Punk zines like Punk Planet (1994-2007) upheld this principle through blunt and confrontational writing, questioning not only society but also the punk movement itself. Articles like “Creative People Need to Question How They May Be Prostituting Their Talents and Who Their Pimp May Be” (March 2003) directly asks creative individuals to question not just how they create, but who ultimately benefits from their labor. The piece urges readers to ensure their work remains a reflection of their values rather than a product of capitalism and systemic compromise. The raw and aggressive language mirrors punk’s wardrobe choices: unapologetic/ (organized) chaos.
Do-it-Yourself or DIE
I can’t remember the last time I DIY’d anything myself—- I’m terrible with crafts (this is why I write), but in the punk movement DIY is more than just what you can do with your hands. It’s the belief that you don’t need permission, funding, or validation to create or express yourself or the society you want to live in. In punk, if you want a “free society”, you have to DIY it. To embrace punk is to create your own world with YOUR hands, your voice–and rage. To QUESTION. To REBUILD. And to RESIST.
Fashion as Protest Armor
Historically, punks were always raiding thrift shops for affordable items they could modify. Spikes and leather are used as a protective shield against hostility in protests. They create a sense of distance between the “punk” and the “other.” Leather or denim jackets are wearable manifestos– and patches or hand- painted graphics showcase allegiances to personal philosophies. Combat boots are a grounding defense that suggest the wearer is ready for confrontation or resistance. Mohawks and liberty spikes acted as psychological armor: don’t fuck with me or else.
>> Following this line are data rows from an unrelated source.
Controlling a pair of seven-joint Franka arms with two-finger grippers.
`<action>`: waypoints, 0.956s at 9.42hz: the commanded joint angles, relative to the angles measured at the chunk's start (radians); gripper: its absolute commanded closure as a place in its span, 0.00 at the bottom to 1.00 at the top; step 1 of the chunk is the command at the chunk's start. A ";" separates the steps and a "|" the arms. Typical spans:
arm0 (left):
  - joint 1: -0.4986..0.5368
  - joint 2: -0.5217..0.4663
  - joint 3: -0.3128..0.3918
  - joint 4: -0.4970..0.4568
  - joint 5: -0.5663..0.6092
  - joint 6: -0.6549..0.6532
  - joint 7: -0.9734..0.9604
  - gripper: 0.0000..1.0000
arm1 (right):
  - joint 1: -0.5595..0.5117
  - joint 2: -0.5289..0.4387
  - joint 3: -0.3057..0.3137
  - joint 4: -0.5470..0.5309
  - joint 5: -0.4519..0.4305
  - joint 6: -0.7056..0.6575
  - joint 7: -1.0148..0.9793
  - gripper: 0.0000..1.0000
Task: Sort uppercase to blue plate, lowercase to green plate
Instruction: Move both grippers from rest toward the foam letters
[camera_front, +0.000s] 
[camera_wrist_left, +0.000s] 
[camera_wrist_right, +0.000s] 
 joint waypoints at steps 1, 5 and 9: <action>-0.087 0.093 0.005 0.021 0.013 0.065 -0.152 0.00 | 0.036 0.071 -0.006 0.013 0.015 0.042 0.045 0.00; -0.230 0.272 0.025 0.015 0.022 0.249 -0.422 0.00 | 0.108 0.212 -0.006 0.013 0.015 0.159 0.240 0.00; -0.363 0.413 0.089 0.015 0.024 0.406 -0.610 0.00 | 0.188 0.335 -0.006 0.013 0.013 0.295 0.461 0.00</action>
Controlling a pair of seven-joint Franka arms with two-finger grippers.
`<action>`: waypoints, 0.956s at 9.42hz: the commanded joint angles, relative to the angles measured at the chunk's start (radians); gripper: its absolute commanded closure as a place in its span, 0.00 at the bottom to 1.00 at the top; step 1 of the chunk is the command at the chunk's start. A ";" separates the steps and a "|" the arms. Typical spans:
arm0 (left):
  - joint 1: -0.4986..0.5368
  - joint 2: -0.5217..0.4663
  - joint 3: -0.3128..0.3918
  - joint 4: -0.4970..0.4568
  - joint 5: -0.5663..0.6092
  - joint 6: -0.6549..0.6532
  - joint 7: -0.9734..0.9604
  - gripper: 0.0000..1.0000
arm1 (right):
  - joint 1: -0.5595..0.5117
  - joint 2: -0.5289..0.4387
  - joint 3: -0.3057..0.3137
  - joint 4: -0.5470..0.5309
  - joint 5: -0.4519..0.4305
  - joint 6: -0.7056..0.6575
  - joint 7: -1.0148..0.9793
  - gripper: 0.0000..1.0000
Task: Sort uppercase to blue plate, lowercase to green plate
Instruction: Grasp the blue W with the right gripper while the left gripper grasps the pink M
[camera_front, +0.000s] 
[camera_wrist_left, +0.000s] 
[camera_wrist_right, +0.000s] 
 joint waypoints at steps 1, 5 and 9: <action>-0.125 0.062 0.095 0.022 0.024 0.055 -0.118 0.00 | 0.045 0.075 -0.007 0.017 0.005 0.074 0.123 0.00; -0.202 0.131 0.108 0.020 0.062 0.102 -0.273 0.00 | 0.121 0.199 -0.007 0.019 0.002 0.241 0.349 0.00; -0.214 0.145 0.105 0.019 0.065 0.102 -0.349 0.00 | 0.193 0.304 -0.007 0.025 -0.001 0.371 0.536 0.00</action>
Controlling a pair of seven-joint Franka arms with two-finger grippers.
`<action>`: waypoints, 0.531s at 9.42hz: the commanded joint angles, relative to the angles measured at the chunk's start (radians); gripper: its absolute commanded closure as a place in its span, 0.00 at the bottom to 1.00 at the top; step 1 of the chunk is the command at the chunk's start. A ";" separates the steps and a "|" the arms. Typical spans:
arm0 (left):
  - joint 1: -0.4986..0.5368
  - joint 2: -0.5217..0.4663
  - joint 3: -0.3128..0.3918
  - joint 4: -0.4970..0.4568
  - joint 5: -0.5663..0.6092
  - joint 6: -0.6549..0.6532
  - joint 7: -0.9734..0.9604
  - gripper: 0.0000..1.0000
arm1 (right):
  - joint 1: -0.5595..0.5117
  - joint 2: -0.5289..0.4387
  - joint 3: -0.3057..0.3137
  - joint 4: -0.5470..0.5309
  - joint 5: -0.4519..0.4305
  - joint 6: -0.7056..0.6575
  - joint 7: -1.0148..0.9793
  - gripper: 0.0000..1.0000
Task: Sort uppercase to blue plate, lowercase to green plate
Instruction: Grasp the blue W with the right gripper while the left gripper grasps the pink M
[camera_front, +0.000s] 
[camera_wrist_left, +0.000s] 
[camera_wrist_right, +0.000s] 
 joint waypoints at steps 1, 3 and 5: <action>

Vivienne Westwood and Malcolm McLaren (they worked together for decades) elevated this crummyish DIY ethic into high art. Their collections–“Pirates” (1981), “Punkature” (1982), and “Witches” (1983), etc. took traditional symbols of power and authority—corsets, military jackets….
When Punk meets Palestine
I met Romanian activist and punk fashion designer Bogdan Stefanescu at a Palestinian protest in Washington Square Park a few months ago—before I even knew I’d be writing an article with him as essentially the main character (so glad we stayed in touch). His mohawk and leather jacket, covered in spikes and images of revolutionary figures, made him unmistakably P-U- N-K. At 63, Bogdan embodied everything punk is supposed to be: “Punk is a fuck you in the face of oppressive society,” he told me. “It’s nonconformist, anti-institutional, and anti- corporate. Punk pisses a lot of people off, but that’s how you know you’re doing something right.”
Why Punk still matters
The punk movement continues to evolve globally even as trends in political and fashion values shift. It’s cool as fuck. It is not accepting the world as it is. It js a commitment to creating something better. And most importantly it is building community in a legislative era that seeks to divide. QUESTION. REBUILD. RESIST.